For mortality, the highest area under the curve (AUC) was for CysC (0.775, 0.676-0.875). The lowest sensitivity was shown by eGFR (creatinine) (0.298, 0.195-0.401, p < 0.001), eGFR (CysC) (0.216, 0.118-0.314, p < 0.001), and eGFR (creatinine + CysS) (0.218, 0.124-0.312, p < 0.001). For progression to advanced CKD, the highest AUC was for CysC (0.908, 0.862-0.954). The lowest sensitivity was shown by eGFR (creatinine) (0.184, 0.106-0.261, p < 0.001), eGFR (CysC) (0.095, 0.048-0.14, p < 0.001), and eGFR (creatinine+ CysC) (0.087, 0.040-0.134, p < 0.001). CysC, after age, was the second-best marker of life risk. Contrariwise, for CKD progression, CysC, and albuminuria were the best markers.
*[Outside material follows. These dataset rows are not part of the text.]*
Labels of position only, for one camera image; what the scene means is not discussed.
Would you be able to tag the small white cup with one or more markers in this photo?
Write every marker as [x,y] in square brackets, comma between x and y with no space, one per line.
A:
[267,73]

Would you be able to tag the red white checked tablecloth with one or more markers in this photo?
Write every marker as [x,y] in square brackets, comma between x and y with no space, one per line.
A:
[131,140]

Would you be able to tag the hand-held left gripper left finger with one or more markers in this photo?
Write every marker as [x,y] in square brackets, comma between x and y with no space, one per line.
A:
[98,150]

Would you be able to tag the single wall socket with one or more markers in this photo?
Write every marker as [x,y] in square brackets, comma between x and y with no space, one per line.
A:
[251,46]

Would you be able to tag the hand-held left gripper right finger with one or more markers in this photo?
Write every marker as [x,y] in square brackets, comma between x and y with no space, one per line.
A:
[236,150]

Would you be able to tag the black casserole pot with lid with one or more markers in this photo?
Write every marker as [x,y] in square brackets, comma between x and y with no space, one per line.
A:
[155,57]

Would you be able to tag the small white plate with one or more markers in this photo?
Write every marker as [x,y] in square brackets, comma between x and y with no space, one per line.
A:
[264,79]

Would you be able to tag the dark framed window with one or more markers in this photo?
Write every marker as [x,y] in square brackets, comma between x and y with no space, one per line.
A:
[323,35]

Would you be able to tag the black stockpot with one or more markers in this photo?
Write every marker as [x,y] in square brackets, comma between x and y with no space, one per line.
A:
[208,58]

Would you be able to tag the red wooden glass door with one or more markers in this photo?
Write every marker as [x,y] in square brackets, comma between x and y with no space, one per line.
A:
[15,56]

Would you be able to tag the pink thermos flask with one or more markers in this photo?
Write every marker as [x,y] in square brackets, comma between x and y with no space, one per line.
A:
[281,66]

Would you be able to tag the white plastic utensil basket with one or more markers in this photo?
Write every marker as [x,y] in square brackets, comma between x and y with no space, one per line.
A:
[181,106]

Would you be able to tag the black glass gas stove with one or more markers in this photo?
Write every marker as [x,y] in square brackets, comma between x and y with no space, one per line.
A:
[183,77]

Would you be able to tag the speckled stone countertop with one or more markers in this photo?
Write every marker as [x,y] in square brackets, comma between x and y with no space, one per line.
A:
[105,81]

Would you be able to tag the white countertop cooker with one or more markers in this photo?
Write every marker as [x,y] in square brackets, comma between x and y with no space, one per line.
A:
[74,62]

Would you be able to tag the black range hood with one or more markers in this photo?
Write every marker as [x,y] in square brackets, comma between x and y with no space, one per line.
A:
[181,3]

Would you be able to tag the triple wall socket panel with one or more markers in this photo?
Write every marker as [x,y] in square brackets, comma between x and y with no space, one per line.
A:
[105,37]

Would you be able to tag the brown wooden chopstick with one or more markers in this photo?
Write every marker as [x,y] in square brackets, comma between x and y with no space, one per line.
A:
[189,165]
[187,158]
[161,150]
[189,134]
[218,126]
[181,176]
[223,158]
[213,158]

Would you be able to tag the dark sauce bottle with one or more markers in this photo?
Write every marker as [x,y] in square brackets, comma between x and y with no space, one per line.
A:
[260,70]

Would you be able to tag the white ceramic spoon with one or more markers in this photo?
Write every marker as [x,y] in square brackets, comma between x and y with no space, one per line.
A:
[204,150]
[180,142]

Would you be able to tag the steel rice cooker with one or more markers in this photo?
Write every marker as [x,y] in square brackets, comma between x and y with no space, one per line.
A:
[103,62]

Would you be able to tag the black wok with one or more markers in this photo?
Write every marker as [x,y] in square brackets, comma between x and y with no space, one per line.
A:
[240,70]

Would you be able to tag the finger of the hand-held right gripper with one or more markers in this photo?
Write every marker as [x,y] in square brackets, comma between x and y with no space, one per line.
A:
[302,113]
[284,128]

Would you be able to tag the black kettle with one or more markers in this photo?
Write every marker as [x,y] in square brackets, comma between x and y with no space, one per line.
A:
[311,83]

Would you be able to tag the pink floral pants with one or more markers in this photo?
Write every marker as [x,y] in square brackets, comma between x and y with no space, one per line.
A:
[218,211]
The best biomarker of mortality and risk of progression to CKD was CysC. Albuminuria and B2M were the next best options to be used. The lowest sensitivity was shown by estimated eGFR.
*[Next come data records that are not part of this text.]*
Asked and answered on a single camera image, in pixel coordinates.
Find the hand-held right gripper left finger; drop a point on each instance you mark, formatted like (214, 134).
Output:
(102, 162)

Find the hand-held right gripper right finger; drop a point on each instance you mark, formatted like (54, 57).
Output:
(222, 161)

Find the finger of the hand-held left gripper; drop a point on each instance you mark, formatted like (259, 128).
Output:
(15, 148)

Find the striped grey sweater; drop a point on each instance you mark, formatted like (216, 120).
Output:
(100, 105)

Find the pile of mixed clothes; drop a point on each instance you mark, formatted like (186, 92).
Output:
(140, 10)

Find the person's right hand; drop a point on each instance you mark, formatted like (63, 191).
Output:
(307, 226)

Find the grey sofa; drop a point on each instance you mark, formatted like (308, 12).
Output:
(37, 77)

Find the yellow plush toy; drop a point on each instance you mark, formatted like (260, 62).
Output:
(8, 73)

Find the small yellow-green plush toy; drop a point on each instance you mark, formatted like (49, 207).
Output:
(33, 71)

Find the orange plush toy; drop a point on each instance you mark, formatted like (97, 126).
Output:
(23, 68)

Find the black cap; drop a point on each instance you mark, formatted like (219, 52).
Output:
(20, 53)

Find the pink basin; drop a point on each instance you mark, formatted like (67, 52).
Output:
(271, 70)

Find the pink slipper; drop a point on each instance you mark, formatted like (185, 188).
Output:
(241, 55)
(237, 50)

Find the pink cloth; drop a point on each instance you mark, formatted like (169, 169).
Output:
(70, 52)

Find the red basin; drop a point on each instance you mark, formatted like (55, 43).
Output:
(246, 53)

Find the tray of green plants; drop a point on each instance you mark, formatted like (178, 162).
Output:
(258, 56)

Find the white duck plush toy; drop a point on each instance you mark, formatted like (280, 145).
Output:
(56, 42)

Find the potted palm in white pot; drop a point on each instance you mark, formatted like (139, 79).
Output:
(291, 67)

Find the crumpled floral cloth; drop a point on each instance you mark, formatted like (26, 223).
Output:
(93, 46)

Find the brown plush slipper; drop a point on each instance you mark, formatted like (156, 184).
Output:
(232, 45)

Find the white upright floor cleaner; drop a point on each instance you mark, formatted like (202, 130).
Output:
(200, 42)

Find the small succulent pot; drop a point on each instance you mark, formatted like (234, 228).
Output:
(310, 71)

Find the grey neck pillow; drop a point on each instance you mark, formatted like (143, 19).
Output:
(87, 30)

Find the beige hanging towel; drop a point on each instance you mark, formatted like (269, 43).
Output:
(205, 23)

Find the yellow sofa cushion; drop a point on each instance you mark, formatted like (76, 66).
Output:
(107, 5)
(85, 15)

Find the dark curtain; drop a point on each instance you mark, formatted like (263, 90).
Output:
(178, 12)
血清肌酐和蛋白尿是大多数慢性肾脏病(CKD)预测及进展风险模型的核心指标。已引入多种生物标志物以改善预测结果,如β2微球蛋白(B2M)和胱抑素C(CysC)。然而,关于这些生物标志物的临床比较却很少。我们比较了血清B2M水平与蛋白尿、CysC水平以及CKD-EPI肾小球滤过率(GFR)方程。
对434例患者进行了研究,其中男性234例,女性200例,平均年龄为58.3±15.0岁,33.4%患有糖尿病。对所有患者分析了血浆B2M、CysC、肌酐以及尿白蛋白排泄量。采用CKD-EPI方程分别根据肌酐、CysC以及肌酐-CysC计算估算肾小球滤过率(eGFR)。使用ROC曲线和Cox比例风险生存模型评估死亡风险和CKD进展风险。
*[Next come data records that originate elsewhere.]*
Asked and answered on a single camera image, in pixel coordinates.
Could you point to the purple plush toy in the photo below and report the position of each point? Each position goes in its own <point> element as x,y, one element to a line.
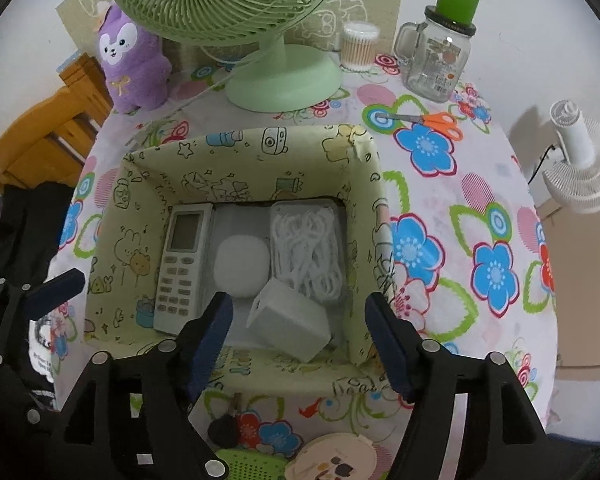
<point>135,75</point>

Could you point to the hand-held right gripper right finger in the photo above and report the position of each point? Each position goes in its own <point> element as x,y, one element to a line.
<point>387,345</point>

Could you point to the white floor fan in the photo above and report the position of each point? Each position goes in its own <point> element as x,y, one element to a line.
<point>580,160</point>

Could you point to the small white cube charger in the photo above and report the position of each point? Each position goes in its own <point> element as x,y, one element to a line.
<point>290,320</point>

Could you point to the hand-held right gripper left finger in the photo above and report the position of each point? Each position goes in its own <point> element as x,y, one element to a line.
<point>210,345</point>

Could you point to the round white case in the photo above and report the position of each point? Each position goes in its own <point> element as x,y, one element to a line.
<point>242,262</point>

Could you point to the cotton swab jar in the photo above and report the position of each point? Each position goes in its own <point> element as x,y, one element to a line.
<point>359,50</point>

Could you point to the white printed shirt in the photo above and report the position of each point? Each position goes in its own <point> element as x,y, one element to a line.
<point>42,355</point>

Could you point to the black clothing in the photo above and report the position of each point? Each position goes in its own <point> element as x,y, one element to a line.
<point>25,230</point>

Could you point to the wooden bed headboard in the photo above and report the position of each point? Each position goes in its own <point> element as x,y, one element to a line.
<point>35,135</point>

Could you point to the pale yellow printed storage box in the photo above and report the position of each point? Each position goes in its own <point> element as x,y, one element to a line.
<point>130,220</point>

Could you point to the floral tablecloth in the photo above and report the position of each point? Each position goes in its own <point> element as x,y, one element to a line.
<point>480,200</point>

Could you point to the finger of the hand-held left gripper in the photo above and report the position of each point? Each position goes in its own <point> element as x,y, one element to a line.
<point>55,290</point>

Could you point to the round beige cartoon mirror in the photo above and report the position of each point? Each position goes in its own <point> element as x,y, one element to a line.
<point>325,455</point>

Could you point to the black key fob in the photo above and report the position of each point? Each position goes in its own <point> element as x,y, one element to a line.
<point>225,430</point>

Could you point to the white remote control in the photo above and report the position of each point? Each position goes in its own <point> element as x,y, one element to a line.
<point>180,270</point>

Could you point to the green perforated plastic paddle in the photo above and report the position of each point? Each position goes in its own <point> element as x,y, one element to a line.
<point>250,467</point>

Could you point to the glass mug jar green lid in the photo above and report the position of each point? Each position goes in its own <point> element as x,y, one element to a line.
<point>435,65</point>

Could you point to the green desk fan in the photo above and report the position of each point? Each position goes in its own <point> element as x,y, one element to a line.
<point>280,85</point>

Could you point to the pack of white floss picks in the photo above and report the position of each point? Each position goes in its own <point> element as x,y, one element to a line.
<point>305,245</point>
对于死亡率,曲线下面积(AUC)最高的是CysC(0.775,0.676 - 0.875)。估算肾小球滤过率(肌酐)[eGFR(肌酐)]的敏感性最低(0.298,0.195 - 0.401,p < 0.001),eGFR(CysC)(0.216,0.118 - 0.314,p < 0.001)以及eGFR(肌酐 + CysC)(0.218,0.124 - 0.312,p < 0.001)。对于进展至晚期CKD,AUC最高的是CysC(0.908,0.862 - 0.954)。eGFR(肌酐)的敏感性最低(0.184,0.106 - 0.261,p < 0.001),eGFR(CysC)(0.095,0.048 - 0.14,p < 0.001)以及eGFR(肌酐 + CysC)(0.087,0.040 - 0.134,p < 0.001)。CysC是仅次于年龄的第二大生命风险标志物。相反,对于CKD进展,CysC和蛋白尿是最佳标志物。
死亡率和CKD进展风险的最佳生物标志物是CysC。蛋白尿和B2M是其次的最佳选择。估算的eGFR敏感性最低。